Earlier in this post we discussed how to prove insurance bad faith. Here are some of the most common defenses used by insurance companies in attempting to avoid liability:
1. Missed Deadlines
Insurance policies often have very short deadlines. Sometimes you just have days in order to make a claim. Wait too long and the carrier will try to avoid coverage.
There is a second deadline to worry about, the amount of time to sue your insurance company. That varies greatly state by state. In some states you have just one year.
The takeaway, if you think you have a claim, notify your insurance carrier at once. Even if you don't follow through, its important to read your policy and know the time period for filing a claim. Once you make a claim, don't wait forever to hire counsel if the carrier isn't doing what it is supposed to.
2. No Coverage
Simply because you have a policy doesn't mean you have coverage. Policies can lapse for nonpayment of premiums or failure to complete renewal paperwork. It's easy to forget but if a policy lapses, it doesn't matter that you have been paying on that policy for years.
Insurance companies will also look at the language of the policy to deny coverage.

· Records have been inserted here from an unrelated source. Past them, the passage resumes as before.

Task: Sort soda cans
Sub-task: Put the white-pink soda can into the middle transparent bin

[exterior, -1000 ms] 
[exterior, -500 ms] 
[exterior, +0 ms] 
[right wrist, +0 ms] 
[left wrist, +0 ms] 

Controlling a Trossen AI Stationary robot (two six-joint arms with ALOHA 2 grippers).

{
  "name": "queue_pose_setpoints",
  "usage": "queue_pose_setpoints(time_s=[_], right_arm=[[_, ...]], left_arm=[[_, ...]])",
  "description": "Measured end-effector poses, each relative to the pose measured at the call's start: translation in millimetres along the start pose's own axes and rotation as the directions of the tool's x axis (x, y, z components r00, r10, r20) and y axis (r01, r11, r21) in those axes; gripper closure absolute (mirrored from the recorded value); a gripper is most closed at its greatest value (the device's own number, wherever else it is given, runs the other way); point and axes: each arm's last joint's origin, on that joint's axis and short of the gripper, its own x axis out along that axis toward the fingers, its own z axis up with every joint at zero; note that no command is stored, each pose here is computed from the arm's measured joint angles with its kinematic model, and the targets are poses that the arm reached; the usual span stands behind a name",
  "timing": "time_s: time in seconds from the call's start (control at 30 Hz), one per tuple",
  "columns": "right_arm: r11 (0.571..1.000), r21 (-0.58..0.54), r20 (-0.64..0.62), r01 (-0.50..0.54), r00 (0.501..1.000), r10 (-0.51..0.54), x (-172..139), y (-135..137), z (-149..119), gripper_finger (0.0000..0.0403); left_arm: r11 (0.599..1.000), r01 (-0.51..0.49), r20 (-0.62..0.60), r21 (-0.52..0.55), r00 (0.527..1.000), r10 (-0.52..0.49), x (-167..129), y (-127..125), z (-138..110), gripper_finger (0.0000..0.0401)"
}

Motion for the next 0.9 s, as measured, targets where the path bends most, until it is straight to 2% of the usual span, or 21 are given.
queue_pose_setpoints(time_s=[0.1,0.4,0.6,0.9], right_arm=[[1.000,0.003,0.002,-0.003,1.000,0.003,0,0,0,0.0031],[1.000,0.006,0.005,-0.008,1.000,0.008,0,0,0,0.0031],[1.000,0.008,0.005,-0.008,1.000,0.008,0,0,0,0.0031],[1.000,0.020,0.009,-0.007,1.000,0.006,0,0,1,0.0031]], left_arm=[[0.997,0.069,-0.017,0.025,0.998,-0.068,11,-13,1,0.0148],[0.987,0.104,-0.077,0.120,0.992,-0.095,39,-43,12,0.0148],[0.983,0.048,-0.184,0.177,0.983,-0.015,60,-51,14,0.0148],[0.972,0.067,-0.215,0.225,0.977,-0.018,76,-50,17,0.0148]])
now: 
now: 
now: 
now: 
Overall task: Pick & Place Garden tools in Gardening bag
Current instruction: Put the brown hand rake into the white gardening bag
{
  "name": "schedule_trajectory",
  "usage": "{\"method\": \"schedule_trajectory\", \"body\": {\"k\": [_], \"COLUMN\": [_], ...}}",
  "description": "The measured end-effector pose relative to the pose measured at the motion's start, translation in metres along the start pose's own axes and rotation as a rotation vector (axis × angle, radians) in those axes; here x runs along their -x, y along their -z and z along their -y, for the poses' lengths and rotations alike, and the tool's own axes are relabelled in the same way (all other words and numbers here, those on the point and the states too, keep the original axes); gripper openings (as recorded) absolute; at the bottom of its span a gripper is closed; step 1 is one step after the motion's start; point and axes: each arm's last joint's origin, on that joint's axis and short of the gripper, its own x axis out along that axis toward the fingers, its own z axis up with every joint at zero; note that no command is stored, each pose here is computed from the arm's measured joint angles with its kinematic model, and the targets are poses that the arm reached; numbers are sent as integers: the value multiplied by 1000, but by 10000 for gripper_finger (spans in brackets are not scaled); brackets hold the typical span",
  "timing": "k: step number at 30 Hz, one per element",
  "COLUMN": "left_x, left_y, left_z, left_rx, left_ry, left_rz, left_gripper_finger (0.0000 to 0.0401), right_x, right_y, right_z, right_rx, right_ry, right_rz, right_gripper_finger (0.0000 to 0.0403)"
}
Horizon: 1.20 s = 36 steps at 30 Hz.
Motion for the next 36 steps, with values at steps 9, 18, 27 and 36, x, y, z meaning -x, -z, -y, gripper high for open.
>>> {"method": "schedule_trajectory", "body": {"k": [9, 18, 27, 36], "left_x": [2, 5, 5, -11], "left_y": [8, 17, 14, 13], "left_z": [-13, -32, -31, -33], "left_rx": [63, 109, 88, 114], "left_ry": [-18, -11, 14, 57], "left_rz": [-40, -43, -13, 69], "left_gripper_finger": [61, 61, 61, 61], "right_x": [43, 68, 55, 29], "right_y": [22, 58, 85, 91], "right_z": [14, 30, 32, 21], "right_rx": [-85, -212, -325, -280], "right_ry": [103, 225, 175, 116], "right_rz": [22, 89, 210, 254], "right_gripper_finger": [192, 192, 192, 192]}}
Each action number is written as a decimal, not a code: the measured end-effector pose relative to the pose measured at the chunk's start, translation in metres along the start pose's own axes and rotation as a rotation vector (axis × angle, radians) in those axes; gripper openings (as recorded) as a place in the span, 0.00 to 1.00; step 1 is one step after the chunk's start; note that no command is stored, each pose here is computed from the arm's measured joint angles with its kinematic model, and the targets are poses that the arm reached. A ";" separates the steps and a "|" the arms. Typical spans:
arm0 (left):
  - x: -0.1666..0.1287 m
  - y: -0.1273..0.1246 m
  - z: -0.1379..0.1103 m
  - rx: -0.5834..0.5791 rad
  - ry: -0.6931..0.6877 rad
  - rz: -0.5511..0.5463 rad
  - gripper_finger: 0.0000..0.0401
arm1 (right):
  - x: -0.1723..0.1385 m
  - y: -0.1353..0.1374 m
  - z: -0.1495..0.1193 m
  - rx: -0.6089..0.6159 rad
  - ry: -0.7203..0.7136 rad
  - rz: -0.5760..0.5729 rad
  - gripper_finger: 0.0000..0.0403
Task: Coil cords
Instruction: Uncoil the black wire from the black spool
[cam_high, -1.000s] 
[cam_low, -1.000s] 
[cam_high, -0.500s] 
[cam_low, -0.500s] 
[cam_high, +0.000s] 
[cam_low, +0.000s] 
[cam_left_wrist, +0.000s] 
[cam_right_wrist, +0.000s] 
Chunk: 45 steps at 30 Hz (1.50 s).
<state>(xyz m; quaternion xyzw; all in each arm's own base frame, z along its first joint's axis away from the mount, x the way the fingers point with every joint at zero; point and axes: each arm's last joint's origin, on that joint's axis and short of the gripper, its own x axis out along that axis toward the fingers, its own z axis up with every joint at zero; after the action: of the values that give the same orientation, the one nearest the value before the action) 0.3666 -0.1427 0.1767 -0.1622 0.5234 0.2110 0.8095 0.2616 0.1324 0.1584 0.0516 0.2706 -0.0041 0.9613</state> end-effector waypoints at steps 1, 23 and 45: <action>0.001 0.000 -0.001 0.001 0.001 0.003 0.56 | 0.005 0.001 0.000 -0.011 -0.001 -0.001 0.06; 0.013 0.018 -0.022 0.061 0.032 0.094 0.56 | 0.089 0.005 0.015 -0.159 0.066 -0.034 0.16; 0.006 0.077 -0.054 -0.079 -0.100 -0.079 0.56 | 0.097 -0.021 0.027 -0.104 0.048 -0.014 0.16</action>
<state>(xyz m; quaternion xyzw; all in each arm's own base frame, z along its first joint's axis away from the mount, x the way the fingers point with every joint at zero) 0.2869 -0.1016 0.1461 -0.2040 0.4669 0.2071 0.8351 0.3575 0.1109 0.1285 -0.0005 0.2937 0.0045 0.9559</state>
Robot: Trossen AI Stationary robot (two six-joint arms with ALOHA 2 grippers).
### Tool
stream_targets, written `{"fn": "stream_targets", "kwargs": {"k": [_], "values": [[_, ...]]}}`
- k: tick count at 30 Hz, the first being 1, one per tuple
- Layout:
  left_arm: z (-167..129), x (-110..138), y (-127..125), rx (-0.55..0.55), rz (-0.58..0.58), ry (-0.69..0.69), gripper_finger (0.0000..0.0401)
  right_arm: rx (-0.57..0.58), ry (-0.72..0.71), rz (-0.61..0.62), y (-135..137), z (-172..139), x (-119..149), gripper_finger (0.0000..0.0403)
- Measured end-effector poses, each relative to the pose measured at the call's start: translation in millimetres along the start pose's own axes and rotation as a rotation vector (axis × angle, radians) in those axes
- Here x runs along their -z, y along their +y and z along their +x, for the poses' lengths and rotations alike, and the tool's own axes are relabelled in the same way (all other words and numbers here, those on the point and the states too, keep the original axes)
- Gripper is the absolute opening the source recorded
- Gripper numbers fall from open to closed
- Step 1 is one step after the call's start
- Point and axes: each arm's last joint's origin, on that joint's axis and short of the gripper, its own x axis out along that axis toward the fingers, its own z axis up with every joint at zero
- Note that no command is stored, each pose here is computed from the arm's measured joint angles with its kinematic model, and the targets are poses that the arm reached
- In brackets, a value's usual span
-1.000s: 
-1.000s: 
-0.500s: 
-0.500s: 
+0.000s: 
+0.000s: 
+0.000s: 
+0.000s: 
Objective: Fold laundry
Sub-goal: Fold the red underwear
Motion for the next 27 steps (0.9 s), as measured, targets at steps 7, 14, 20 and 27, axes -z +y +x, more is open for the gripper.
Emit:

Houses flooded after a hurricane are sometimes not covered because carriers try to define their hurricane coverage to only include wind damage and not storm surge or flooding from rivers and streams. Liability insurance providers will look for creative ways to not defend you.
3. Failure to Mitigate Damages
There is a duty in many states and under most insurance policies to mitigate damages. Let's say you own an electronics store in Florida and have hurricane shutters. Before a storm you are ordered to evacuate and unable to close the shutters. The windows are blown out and the contents of the store (high end TVs and audio equipment) is wiped out by the resulting wind and water damage. The carrier may claim you are responsible for the damages because you didn't mitigate by closing the shutters before the storm. We have heard his same argument made over smoke detector batteries.
4. Insured Acted in Bad Faith
Good faith is a two way street. Lie on your application and the insurance company may try to escape liability claiming you engaged in bad faith.
5. Reliance on Counsel
This is a tricky one and often used by bad insurance companies to hide their tracks.
In some states, an insurance company can avoid bad faith damages if it can show it relied on the advice of counsel in denying a claim. For that defense to work, however, the insurance company's reliance must be reasonable, the attorney they relied on must have had all the facts before rendering an opinion and that the lawyer actually gave the advise claimed by the insurance company.